After the above directories are all ready, the shell script to launch python workers will be executed. The installation of required packages and the changing of working directory will be completed in this script. For each line of the requirements.txt file, the following command will be executed:

# just indicate the intention of appending the site-packages directory to PYTHONPATH

# actual code are more complicated

PYTHONPATH=${install_directory}/lib/pythonXY/site-packages:${PYTHONPATH}

export PYTHONPATH

PATH=${install_directory}/bin:${PATH}

${python} -m pip install ${every_line_content} --prefix ${install_directory} --ignore-installed --no-index --find-links ${cached_dir}

If users did not specify the cached dir the param "--no-index --find-links ${cached_dir}" will not be added.

The sequence diagram of runtime environment and dependency management is as follows:

DockerEnvironmentManager

Apache Beam Portability Framework already supports artifact staging that works out of the box with the Docker environment.

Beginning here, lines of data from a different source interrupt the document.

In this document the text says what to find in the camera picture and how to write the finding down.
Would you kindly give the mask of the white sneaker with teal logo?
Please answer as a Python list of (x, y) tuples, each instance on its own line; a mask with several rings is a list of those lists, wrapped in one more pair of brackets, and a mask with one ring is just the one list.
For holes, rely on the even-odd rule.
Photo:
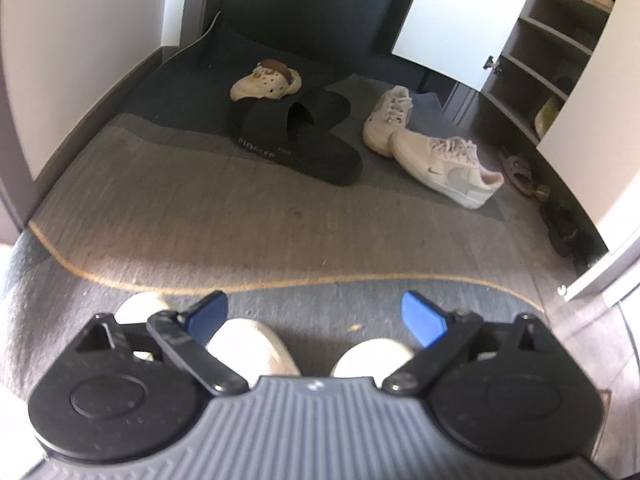
[(390, 136), (390, 151), (411, 177), (466, 209), (480, 209), (504, 185), (502, 173), (486, 169), (476, 144), (461, 136), (396, 131)]

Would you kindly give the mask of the black slide sandal front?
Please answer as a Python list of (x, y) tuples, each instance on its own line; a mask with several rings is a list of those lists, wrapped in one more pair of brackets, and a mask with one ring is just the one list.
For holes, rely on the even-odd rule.
[(361, 176), (356, 148), (318, 126), (301, 102), (239, 100), (230, 106), (228, 127), (240, 148), (306, 176), (339, 186)]

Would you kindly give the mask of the black slide sandal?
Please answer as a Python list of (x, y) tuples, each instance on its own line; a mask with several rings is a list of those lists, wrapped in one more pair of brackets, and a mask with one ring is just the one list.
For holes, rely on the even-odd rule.
[(301, 102), (239, 100), (230, 106), (228, 127), (240, 148), (306, 176), (339, 186), (361, 176), (356, 148), (318, 126)]
[(322, 88), (308, 90), (298, 100), (306, 107), (314, 124), (323, 130), (331, 130), (344, 122), (352, 110), (344, 96)]

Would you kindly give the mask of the cream shoe left foot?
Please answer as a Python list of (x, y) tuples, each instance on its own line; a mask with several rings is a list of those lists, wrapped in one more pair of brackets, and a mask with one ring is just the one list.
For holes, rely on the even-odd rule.
[(135, 294), (117, 309), (115, 321), (120, 326), (132, 326), (126, 328), (125, 335), (136, 358), (150, 362), (158, 358), (154, 340), (146, 330), (146, 321), (153, 314), (169, 309), (166, 298), (156, 292)]

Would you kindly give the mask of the cream shoe foot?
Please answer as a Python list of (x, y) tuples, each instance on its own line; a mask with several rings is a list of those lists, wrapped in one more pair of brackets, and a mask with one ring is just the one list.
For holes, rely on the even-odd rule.
[(414, 351), (388, 338), (369, 339), (347, 350), (335, 363), (331, 375), (338, 378), (371, 377), (376, 385), (414, 357)]
[(300, 375), (280, 337), (266, 324), (248, 318), (232, 318), (224, 322), (205, 348), (243, 377), (250, 388), (262, 376)]
[(120, 326), (132, 326), (126, 328), (125, 335), (136, 358), (150, 362), (158, 358), (154, 340), (146, 330), (146, 321), (153, 314), (169, 309), (166, 298), (156, 292), (135, 294), (117, 309), (115, 321)]

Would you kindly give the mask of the cream shoe middle foot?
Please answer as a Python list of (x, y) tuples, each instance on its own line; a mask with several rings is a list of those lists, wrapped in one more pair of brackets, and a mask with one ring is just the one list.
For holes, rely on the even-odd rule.
[(224, 322), (205, 348), (243, 377), (250, 388), (262, 376), (300, 375), (280, 337), (266, 324), (248, 318), (232, 318)]

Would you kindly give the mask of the cream shoe right foot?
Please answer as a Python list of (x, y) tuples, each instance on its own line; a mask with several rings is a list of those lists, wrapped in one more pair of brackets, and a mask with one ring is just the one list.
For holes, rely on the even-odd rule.
[(338, 378), (371, 377), (376, 385), (414, 357), (414, 351), (388, 338), (369, 339), (347, 350), (335, 363), (331, 375)]

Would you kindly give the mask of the grey floor mat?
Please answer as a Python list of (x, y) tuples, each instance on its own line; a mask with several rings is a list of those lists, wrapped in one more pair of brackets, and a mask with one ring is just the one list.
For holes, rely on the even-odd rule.
[(364, 153), (330, 185), (214, 134), (124, 113), (74, 160), (15, 245), (1, 289), (1, 383), (30, 393), (88, 317), (136, 292), (176, 306), (214, 289), (272, 326), (307, 374), (351, 344), (404, 338), (415, 289), (491, 321), (541, 312), (511, 195), (466, 210)]

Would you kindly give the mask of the black shoe by cabinet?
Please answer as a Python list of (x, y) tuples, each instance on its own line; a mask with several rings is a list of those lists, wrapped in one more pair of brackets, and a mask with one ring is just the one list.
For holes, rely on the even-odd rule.
[(554, 200), (541, 203), (539, 212), (553, 249), (559, 256), (569, 257), (580, 235), (572, 212)]

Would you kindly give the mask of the beige slipper by cabinet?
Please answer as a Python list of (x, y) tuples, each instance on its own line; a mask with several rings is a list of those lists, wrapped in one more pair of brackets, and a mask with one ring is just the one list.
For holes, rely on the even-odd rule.
[(504, 148), (498, 156), (509, 182), (524, 196), (532, 197), (535, 185), (529, 162), (522, 155), (511, 154)]

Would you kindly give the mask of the white sneaker rear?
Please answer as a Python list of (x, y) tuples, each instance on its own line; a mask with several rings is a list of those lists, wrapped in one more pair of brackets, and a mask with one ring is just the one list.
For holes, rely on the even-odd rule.
[(390, 136), (407, 127), (412, 108), (412, 97), (406, 87), (395, 86), (385, 91), (363, 124), (364, 145), (376, 154), (392, 158)]

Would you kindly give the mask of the yellow shoe on shelf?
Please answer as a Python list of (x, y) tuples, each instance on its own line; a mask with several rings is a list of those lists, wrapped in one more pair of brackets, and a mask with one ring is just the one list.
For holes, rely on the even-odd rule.
[(541, 105), (534, 116), (534, 129), (539, 139), (542, 139), (551, 128), (562, 108), (563, 101), (557, 96), (550, 98)]

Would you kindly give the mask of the white right cabinet door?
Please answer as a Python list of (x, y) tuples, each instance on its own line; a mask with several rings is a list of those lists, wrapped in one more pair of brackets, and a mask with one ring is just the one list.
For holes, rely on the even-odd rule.
[(539, 151), (605, 244), (639, 231), (639, 0), (616, 0)]

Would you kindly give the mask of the white cabinet door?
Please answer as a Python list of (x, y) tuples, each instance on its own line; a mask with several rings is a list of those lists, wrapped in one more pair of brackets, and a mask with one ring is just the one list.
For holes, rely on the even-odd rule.
[(392, 53), (480, 91), (525, 3), (412, 0)]
[(616, 0), (539, 151), (605, 244), (639, 231), (639, 0)]

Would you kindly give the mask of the dark doormat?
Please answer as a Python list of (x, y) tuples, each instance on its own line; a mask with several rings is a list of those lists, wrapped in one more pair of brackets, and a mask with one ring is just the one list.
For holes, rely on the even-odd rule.
[(300, 73), (303, 88), (325, 87), (352, 74), (416, 88), (425, 70), (390, 54), (366, 55), (347, 66), (280, 51), (247, 38), (218, 14), (209, 30), (145, 77), (122, 104), (131, 114), (155, 125), (199, 133), (224, 132), (229, 90), (264, 58)]

We can use the artifact staging service defined in Apache Beam to transfer the dependencies from the operator to Python SDK harness running in the docker container. 

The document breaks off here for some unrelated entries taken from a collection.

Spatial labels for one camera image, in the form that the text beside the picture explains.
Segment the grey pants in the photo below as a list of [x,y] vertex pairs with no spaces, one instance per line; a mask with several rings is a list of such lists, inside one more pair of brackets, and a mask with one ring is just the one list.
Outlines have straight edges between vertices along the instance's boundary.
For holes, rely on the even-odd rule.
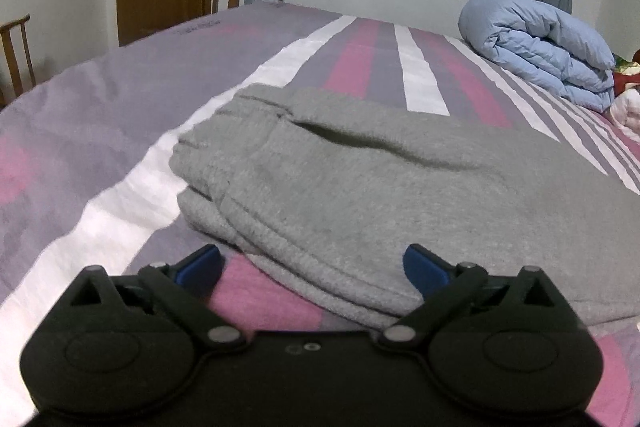
[[169,165],[193,228],[372,329],[420,305],[411,244],[497,275],[537,265],[597,331],[639,315],[638,196],[534,130],[256,84],[181,135]]

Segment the pink white folded blanket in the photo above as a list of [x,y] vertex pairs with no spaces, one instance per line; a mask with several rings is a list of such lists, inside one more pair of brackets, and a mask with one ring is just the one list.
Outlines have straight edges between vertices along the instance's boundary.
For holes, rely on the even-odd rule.
[[640,93],[633,87],[620,94],[606,111],[611,124],[627,138],[640,142]]

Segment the light blue folded duvet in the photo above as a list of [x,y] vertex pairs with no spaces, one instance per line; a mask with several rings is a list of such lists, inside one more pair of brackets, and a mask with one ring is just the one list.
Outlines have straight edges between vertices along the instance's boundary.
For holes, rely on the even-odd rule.
[[469,46],[508,72],[576,105],[605,112],[615,58],[589,25],[538,0],[470,0],[458,28]]

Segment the red folded cloth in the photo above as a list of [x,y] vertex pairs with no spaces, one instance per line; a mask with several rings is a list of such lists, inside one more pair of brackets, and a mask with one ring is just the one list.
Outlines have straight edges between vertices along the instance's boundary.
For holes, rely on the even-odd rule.
[[614,96],[617,98],[623,92],[634,89],[640,83],[640,50],[634,52],[631,61],[625,60],[623,57],[616,55],[614,77]]

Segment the wooden chair at left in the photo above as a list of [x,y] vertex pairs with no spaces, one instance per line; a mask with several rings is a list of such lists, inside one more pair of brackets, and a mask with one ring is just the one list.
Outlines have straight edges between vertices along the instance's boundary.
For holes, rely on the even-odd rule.
[[[1,26],[1,45],[6,67],[9,71],[11,86],[13,89],[13,98],[19,98],[25,92],[37,86],[34,64],[32,64],[32,54],[30,54],[27,30],[27,23],[30,21],[30,15],[11,20]],[[24,63],[26,67],[27,80],[23,79],[23,69],[18,64],[18,57],[13,39],[15,31],[20,32]]]

In general, to support running in docker mode, the following work will be done:

  1. Build a docker image which integrates Apache Beam Python SDK harness and Flink Python, which uses boot.py in Flink Python as the entrypoint of container instead of boot.go in Apache Beam to plugin the operations and coders defined in Flink.
  2. Build the RetrievalToken file according to user uploaded files. The RetrievalToken is constructed by creating a ProxyManifest object and serialize it into a json-format string. The definition of ProxyManifest can be found in beam_artifact_api.proto.
  3. Improves the boot.py defined in Flink Python to download files using Beam’s ArtifactService and deploy them inside the docker container.

The structure of DockerEnvironmentManager is as follows:

public class DockerEnvironmentManager implements PythonEnvironmentManager {

  public static DockerEnvironmentManager create(

     PythonDependencyManager dependencyManager,

     String tmpDirectoryBase,

     String dockerImageUrl) {

      

  }

  public DockerEnvironmentManager(...) {

    registerShutdownHook();

  }

  @Override

  public void cleanup() {

     // perform the clean up work

     removeShutdownHook();

  }

  @Override

  public RunnerApi.Environment createEnvironment() {

     return Environments.createDockerEnvironment(dockerImageUrl);

  }

  @Override

  public String createRetrievalToken() {

      // construct the RetrievalToken according to user uploaded files

  }

  private Thread registerShutdownHook() {

     Thread thread = new Thread(new DeleteTemporaryFilesHook(pythonTmpDirectory));

     Runtime.getRuntime().addShutdownHook(thread);

     return thread;

  }

}

Use Cases

  1. UDF relies on numpy:

# command executed in shell:

echo numpy==1.16.5 > requirements.txt

pip download -d cached_dir -r requirements.txt --no-binary :all:

# python code:

t_env.set_python_requirements("requirements.txt", "cached_dir")

       2. UDF relies on users' other libraries

t_env.add_python_file("/user/pyfile/1.py")

t_env.add_python_file("/user/pyfile/2.py")

# directory is also supported

t_env.add_python_file("/user/lib1")

t_env.add_python_file("/user/lib2.zip")

...

       3. UDF relies on python3.7 but the python on flink cluster is 2.7

# command executed in shell:

virtualenv py37 --python=python3 --always-copy

zip -r venv.zip py37

# python code:

t_env.add_python_archives("venv.zip", "venv")

t_env.get_config().set_python_executable("venv/py37/bin/python")

       4. UDF relies on a specific file, data.txt

# command executed in shell:

zip data.zip data.txt

# python code:

t_env.add_python_archives("data.zip", "data")

# in UDF:

with open("data/data.txt", "r") as f:

     ….

Compatibility, Deprecation, and Migration Plan

  • This FLIP is a new feature and so there is no compatible issue with previous versions.